Under the new arrangements, the ECB doubled the limit of dollars it can get from the Fed to $110 billion and Switzerland’s central bank can offer $27 billion, an extra $15 billion. New swap facilities with the Bank of Japan, the Bank of England and the Bank of Canada amount to $60 billion, $40 billion and $10 billion, respectively. The arrangements are authorized until Jan. 30.
Use as Necessary
The ECB said it would offer $40 billion “for as long as needed” in overnight funds to the region’s banks. It will also increase by $5 billion the amount it lends for 28 days and 84 days to $25 billion and $15 billion. The Swiss National Bank will boost its 28-day auctions to $8 billion and the 84-day offering to $9 billion. Both were previously $6 billion.
The Bank of Canada said it has decided not to draw on its $10 billion swap facility at this time. The Bank of Japan, whose policy board held an emergency meeting today, said it will use its $60 billion as required by market conditions.
In auctions of their own currencies, the ECB today lent 25 billion euros in one-day money and the Bank of England 66.2 billion pounds in one-week loans.
The joint action is the latest attempt by central bankers to avert the financial crisis which deepened this week after Lehman and AIG tumbled and Merrill Lynch & Co. was sold. The crisis began over a year ago after the U.S. housing market imploded and has pushed the world economy to the brink of recession.
As markets seized up this week, central bankers pushed more than $200 billion into markets with those in Japan, Hong Kong, South Korea and Australia doing so again today.
Wall Street’s woes have gone global, forcing the U.K. government to sponsor a rescue of mortgage lender HBOS Plc and Russia to pour money into its banks. Russia’s government said today it would invest in the country’s stock market when it reopens tomorrow. The official Xinhua News Agency said China will buy equity stakes in state-owned banks to stabilize its market.
Swap lines were first established in December when officials joined forces to boost dollar liquidity around the world after interest-rate reductions in the U.S., the U.K. and Canada failed to ease concerns about bank lending. The Fed increased its link with the ECB in July.
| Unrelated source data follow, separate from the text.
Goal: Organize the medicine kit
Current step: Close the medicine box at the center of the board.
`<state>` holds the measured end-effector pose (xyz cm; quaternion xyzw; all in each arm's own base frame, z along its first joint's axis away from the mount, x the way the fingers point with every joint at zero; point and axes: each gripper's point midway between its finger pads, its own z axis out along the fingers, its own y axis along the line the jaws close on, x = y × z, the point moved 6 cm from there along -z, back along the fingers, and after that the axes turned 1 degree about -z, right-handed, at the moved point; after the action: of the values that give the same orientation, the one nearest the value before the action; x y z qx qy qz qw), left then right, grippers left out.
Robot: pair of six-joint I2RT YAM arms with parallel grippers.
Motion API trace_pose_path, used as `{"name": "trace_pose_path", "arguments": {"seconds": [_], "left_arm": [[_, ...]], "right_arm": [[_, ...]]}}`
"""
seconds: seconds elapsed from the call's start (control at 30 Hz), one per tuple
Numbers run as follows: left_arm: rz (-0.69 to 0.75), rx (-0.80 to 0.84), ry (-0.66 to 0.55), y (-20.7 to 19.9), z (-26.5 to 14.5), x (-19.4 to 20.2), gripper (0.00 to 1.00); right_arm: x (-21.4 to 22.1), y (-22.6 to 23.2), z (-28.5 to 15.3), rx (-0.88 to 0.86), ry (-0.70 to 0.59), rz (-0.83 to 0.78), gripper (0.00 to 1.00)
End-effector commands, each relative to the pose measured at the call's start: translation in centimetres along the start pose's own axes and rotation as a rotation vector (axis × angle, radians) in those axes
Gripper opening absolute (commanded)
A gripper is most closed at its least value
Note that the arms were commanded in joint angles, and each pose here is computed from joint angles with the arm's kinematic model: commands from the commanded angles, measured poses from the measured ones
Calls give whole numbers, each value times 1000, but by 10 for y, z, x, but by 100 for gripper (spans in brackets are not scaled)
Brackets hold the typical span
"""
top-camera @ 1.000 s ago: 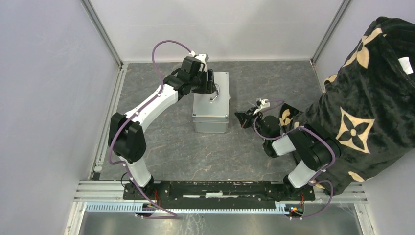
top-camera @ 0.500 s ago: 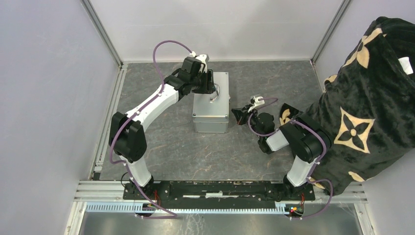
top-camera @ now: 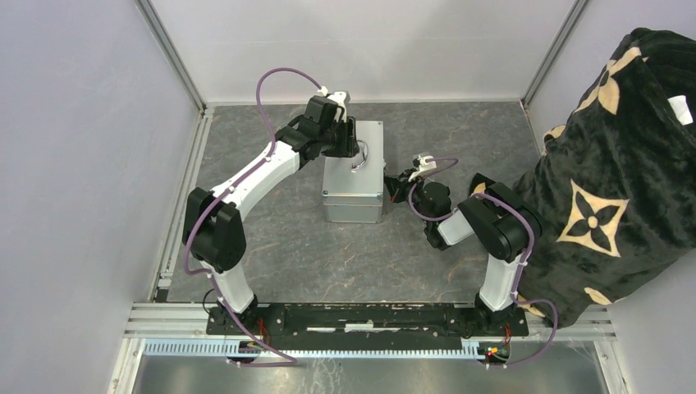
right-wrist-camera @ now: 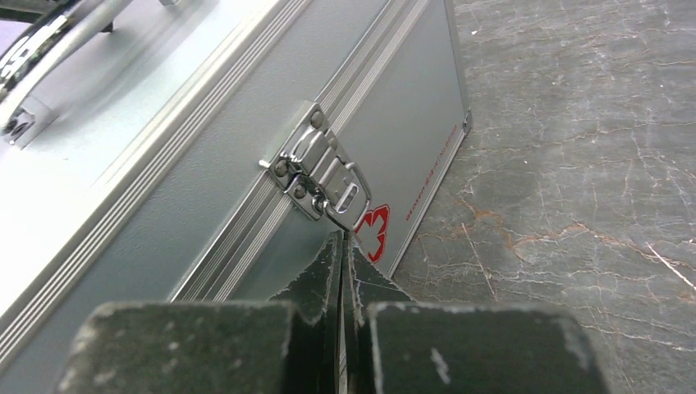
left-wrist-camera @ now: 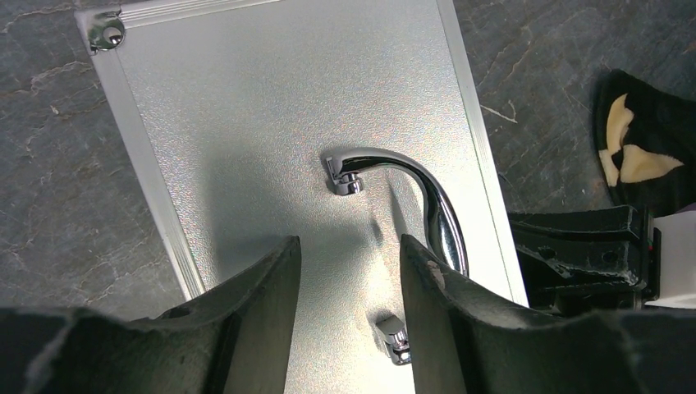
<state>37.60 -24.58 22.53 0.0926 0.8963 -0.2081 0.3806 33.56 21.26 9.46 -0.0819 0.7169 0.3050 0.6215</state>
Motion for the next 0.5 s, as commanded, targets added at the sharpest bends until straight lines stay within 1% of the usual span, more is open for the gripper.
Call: {"name": "trace_pose_path", "arguments": {"seconds": [0.0,0.47], "left_arm": [[27,-12,6,4,2,4,55],[25,-2,15,3,2,7,53]], "right_arm": [[-4,9,12,-17,-29,12,0],[-5,5,19,35,-69,43,2]]}}
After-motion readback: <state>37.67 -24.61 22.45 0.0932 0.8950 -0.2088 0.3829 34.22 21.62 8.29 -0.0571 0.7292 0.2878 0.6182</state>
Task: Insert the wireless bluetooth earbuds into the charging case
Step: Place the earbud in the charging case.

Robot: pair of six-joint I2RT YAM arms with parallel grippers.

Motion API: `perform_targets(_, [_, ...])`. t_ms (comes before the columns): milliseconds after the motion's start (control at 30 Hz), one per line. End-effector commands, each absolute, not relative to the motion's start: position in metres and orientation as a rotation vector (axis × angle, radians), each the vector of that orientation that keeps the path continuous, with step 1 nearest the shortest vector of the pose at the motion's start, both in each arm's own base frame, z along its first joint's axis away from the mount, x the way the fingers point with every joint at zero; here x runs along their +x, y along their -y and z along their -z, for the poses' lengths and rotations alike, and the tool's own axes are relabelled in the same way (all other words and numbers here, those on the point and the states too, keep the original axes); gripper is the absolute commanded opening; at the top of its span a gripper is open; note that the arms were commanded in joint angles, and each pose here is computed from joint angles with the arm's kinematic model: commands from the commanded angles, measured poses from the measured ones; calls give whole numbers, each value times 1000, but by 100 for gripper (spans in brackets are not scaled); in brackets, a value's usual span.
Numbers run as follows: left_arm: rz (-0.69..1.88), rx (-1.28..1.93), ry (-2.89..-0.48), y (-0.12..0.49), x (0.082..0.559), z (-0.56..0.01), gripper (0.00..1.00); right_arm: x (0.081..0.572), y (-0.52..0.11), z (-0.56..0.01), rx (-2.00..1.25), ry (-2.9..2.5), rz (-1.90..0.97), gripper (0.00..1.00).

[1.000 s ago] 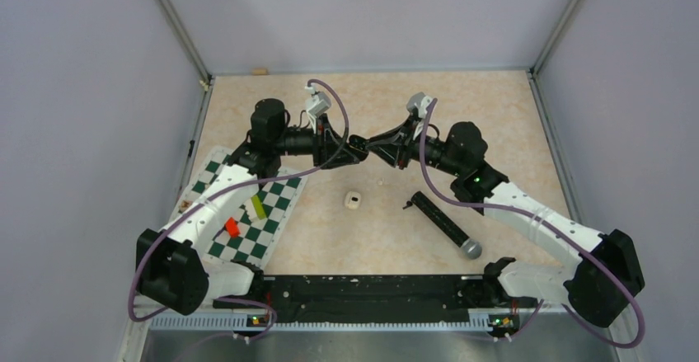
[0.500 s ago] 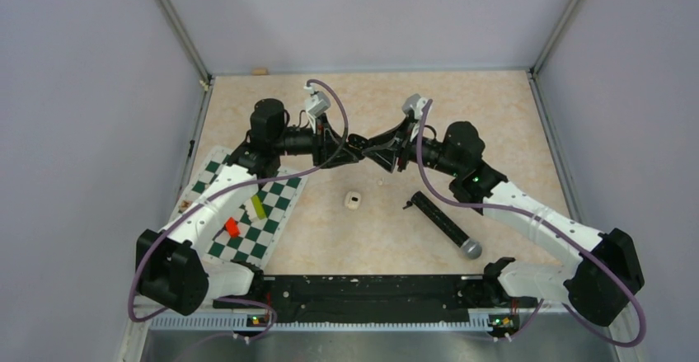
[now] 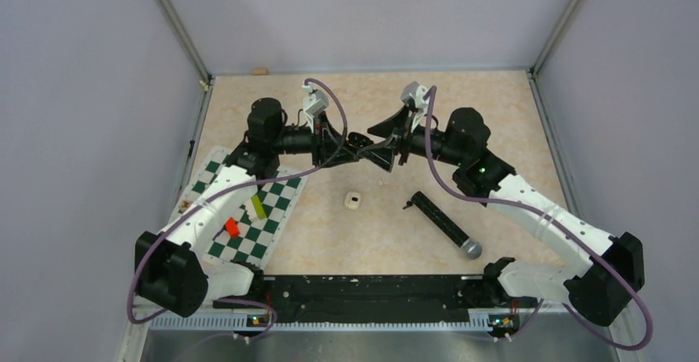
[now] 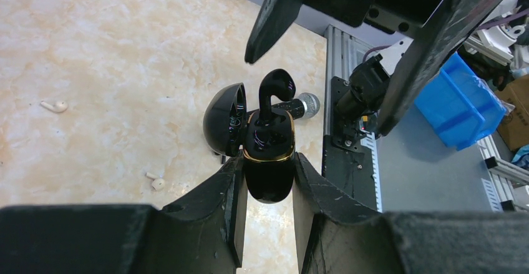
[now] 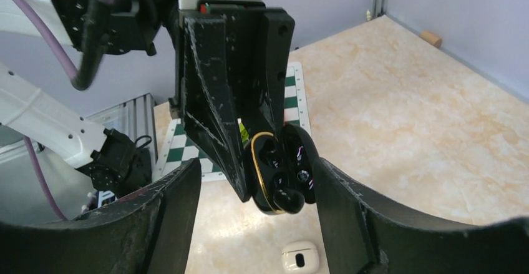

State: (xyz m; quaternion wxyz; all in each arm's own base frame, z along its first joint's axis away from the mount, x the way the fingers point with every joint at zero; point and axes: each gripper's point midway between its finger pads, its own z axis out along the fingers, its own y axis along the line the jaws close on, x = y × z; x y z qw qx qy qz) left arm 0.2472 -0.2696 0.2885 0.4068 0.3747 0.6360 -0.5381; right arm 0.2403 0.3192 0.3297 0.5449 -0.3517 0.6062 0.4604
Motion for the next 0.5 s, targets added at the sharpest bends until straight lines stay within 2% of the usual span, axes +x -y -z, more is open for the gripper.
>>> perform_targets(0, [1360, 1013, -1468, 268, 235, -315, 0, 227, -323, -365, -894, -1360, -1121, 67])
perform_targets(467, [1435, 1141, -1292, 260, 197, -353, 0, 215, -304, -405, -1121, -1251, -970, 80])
The announcement today boosted European shares and U.S. futures, which have been pummeled this week as contagion spread through financial markets. The Standard & Poor’s 500 Index futures expiring in December added 15, or 1.3 percent, to 1,177.9 as of 11:22 a.m. in London. More than $19 trillion has been wiped off the value of global stock markets since Oct. 31.
More May Be Needed
Failure to calm markets will see central banks inject even more cash, said Robert Barrie, an economist at Credit Suisse Group in London. Other options central banks could take include accepting greater collateral denominated in foreign currencies and increasing lending to banks abroad.
“The lack of dollars has been making the financial crisis worse around the world, which is why we now have this coordinated response,” Barrie said.
Since the credit squeeze began in August 2007, central banks have sought to keep apart the need to soothe markets and to combat inflation. They argue that interest rates are a blunt tool for helping markets and that price pressures prevent them from cutting rates. While the Fed slashed its key lending rate to 2 percent, the central bank has left it there since April. The Bank of Japan kept its key rate at 0.5 percent this week and the European Central Bank increased its benchmark to a seven-year high in July.
If the spasms in the markets continue and threaten to derail growth central bankers may shift, although for now they will want to wait, said Kevin Gaynor, head of economics at Royal Bank of Scotland Group Plc in London.
“Partly this is to keep powder dry and partly because cutting interest rates won’t make much difference,” he said.